To move along the new dimension 0 (size 4, originally dim 2), you step by 1 in memory (same as original dim 2).
To move along the new dimension 1 (size 2, originally dim 0), you step by 12 in memory (same as original dim 0).
To move along the new dimension 2 (size 3, originally dim 1), you step by 4 in memory (same as original dim 1).
This shows that permutation changes the order of strides but not their values. The new strides correspond to the original strides in the permuted order.

View:

In PyTorch, viewing a tensor refers to creating a new tensor that shares the same underlying data storage as the original tensor but with a different shape, stride, or metadata.

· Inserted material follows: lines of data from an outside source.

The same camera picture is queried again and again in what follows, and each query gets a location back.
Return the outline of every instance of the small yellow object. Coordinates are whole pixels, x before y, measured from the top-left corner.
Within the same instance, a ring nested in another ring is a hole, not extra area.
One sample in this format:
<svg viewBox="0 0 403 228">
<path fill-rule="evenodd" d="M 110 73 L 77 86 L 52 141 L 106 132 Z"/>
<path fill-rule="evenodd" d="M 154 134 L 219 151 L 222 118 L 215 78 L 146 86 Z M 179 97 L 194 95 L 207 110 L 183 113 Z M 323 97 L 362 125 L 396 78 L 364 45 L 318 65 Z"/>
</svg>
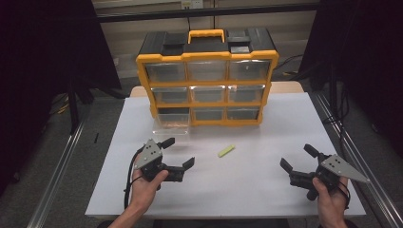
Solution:
<svg viewBox="0 0 403 228">
<path fill-rule="evenodd" d="M 221 158 L 222 156 L 228 154 L 231 150 L 233 150 L 235 148 L 235 146 L 233 144 L 228 145 L 225 149 L 223 149 L 222 151 L 220 151 L 219 153 L 219 157 Z"/>
</svg>

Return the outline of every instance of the carrying handle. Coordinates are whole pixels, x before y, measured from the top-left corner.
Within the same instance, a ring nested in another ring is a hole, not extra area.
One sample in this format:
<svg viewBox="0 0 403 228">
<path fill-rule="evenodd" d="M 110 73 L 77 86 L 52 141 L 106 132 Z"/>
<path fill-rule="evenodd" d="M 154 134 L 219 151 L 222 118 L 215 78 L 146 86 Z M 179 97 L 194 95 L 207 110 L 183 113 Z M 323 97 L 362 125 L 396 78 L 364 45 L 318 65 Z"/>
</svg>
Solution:
<svg viewBox="0 0 403 228">
<path fill-rule="evenodd" d="M 222 42 L 224 43 L 224 30 L 222 29 L 191 30 L 189 31 L 187 44 L 190 44 L 190 42 L 192 41 L 192 37 L 214 37 L 214 36 L 220 36 Z"/>
</svg>

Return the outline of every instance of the clear plastic drawer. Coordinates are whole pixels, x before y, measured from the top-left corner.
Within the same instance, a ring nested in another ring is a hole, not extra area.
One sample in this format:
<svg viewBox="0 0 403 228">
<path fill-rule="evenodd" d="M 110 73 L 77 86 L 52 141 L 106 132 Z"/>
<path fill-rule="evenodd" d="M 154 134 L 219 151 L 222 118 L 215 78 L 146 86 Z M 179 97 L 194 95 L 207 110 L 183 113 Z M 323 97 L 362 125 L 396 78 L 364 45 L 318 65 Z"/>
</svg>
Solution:
<svg viewBox="0 0 403 228">
<path fill-rule="evenodd" d="M 194 107 L 195 121 L 219 121 L 223 118 L 223 107 Z"/>
<path fill-rule="evenodd" d="M 193 102 L 219 103 L 224 101 L 224 85 L 216 86 L 191 86 L 190 93 Z"/>
<path fill-rule="evenodd" d="M 153 87 L 151 91 L 157 103 L 187 103 L 187 87 Z"/>
<path fill-rule="evenodd" d="M 187 63 L 189 79 L 193 81 L 224 80 L 225 71 L 225 61 L 192 61 Z"/>
<path fill-rule="evenodd" d="M 256 120 L 258 114 L 258 106 L 227 107 L 228 120 Z"/>
<path fill-rule="evenodd" d="M 229 79 L 232 80 L 265 80 L 269 70 L 269 60 L 230 61 Z"/>
<path fill-rule="evenodd" d="M 159 108 L 152 132 L 160 142 L 175 138 L 175 146 L 189 143 L 189 108 Z"/>
<path fill-rule="evenodd" d="M 265 85 L 231 85 L 228 87 L 228 102 L 261 102 Z"/>
<path fill-rule="evenodd" d="M 178 82 L 185 79 L 183 63 L 146 64 L 145 69 L 151 82 Z"/>
</svg>

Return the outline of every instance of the white tabletop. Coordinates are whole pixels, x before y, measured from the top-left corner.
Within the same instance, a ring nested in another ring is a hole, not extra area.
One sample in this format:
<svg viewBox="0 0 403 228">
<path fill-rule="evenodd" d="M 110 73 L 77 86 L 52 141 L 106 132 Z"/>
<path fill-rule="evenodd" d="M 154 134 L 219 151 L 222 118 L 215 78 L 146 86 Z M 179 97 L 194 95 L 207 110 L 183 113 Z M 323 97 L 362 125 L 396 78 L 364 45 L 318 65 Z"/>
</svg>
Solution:
<svg viewBox="0 0 403 228">
<path fill-rule="evenodd" d="M 154 120 L 147 98 L 127 98 L 86 215 L 98 218 L 124 211 L 124 188 L 130 160 L 152 138 Z M 188 146 L 163 151 L 163 162 L 195 165 L 183 182 L 163 182 L 144 215 L 149 219 L 263 219 L 317 215 L 317 203 L 306 189 L 290 185 L 279 166 L 286 159 L 294 169 L 313 172 L 317 160 L 303 150 L 309 143 L 324 154 L 335 149 L 307 93 L 271 94 L 259 126 L 198 126 Z M 222 158 L 226 146 L 236 148 Z M 365 215 L 353 186 L 346 216 Z"/>
</svg>

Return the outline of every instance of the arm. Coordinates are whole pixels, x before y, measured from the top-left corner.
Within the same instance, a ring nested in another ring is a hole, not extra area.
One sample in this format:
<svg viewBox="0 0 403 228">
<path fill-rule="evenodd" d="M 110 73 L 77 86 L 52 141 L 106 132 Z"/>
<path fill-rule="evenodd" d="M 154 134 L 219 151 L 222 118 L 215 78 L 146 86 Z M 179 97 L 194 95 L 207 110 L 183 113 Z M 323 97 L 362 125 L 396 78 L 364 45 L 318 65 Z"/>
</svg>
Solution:
<svg viewBox="0 0 403 228">
<path fill-rule="evenodd" d="M 340 177 L 340 182 L 347 186 L 348 179 Z M 344 209 L 346 206 L 346 199 L 344 196 L 339 192 L 339 190 L 329 193 L 326 186 L 318 178 L 313 179 L 313 184 L 319 193 L 317 199 L 317 211 L 319 213 L 320 224 L 324 228 L 347 227 L 344 221 Z M 346 189 L 342 184 L 339 185 L 339 188 L 346 192 Z"/>
<path fill-rule="evenodd" d="M 141 170 L 135 170 L 132 179 L 142 175 Z M 154 200 L 158 186 L 168 176 L 168 171 L 161 171 L 152 182 L 143 178 L 135 180 L 132 184 L 132 197 L 128 207 L 116 218 L 109 227 L 133 227 L 140 217 L 148 210 Z"/>
</svg>

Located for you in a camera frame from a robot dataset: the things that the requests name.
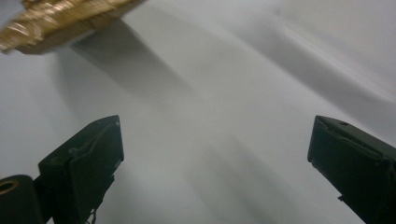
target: white surface
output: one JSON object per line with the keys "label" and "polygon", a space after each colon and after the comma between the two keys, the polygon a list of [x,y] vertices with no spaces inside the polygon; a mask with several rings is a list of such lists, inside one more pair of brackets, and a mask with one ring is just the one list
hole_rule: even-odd
{"label": "white surface", "polygon": [[71,48],[1,55],[0,176],[37,176],[119,114],[125,162],[97,223],[362,223],[306,154],[316,114],[396,146],[396,14],[333,2],[151,0]]}

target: round hole
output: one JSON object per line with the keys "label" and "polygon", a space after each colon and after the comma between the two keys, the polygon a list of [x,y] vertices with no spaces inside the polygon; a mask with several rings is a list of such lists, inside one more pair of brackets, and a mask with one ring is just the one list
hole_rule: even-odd
{"label": "round hole", "polygon": [[0,195],[14,190],[19,184],[20,182],[18,180],[8,180],[0,183]]}

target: gold metallic object
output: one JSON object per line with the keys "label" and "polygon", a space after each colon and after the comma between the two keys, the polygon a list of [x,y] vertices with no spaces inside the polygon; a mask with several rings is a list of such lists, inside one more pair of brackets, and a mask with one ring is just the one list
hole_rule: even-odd
{"label": "gold metallic object", "polygon": [[41,54],[98,31],[144,0],[22,0],[25,11],[0,31],[0,50]]}

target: gold object
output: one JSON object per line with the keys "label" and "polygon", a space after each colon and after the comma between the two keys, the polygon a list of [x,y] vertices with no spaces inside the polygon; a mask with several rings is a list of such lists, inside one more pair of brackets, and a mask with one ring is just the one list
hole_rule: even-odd
{"label": "gold object", "polygon": [[25,11],[0,31],[0,50],[41,54],[98,31],[144,0],[22,0]]}

This means the viewed tensor does not copy the data; instead, it provides an alternative way to interpret the existing data in memory. 1- Memory:
View allow tensors to share memory.
Modifying the viewed tensor will modifies the original tensor. 2- Shape and Stride adjustement:
As we saw earlier view can reinterpret a tensor shape end stride without copying it or changing the memory. 3- Zero-Cost Operation:
Viewing is efficient because it does not allocate new memory or copy data.
Operations like view(), transpose(), permute(), expand(), and slicing often return views.

Broadcasting:

Broadcasting automatically expands smaller tensors to match the shape of larger tensors for element-wise operations by following specific rules:
- Tensors are aligned from rights to left
- if sizes are equal then they are compatible
- If one tensor size is 1, it’s streched to match the other
- If one tensor is missing a dimension, it’s treated like size 1 dimension (then streched to match)

# adding vector to scalar
vec = torch.tensor([1, 2, 3])
scal = torch.tensor(5)
out =  vec + scal

print(vec, vec.shape)
print(scal, scal.shape)
print(out, out.shape)

tensor([1, 2, 3]) torch.Size([3])
tensor(5) torch.Size([])
tensor([6, 7, 8]) torch.Size([3])

# tensor size 1
A = torch.tensor([[1, 2], [3, 4]])  # Shape (2, 2)
B = torch.tensor([[10, 20]])         # Shape (1, 2)
C = A + B

print(A, A.shape)
print(B, B.shape)
print(C, C.shape)

tensor([[1, 2],
        [3, 4]]) torch.Size([2, 2])
tensor([[10, 20]]) torch.Size([1, 2])
tensor([[11, 22],
        [13, 24]]) torch.Size([2, 2])

# tensor missing a dimension:
D = torch.tensor([[1, 2], [3, 4]])  # Shape (2, 2)
R = torch.tensor([10, 20])          # Shape (2,)
S = D + R

print(D, D.shape)
print(R, R.shape)
print(S, S.shape)

tensor([[1, 2],
        [3, 4]]) torch.Size([2, 2])
tensor([10, 20]) torch.Size([2])
tensor([[11, 22],
        [13, 24]]) torch.Size([2, 2])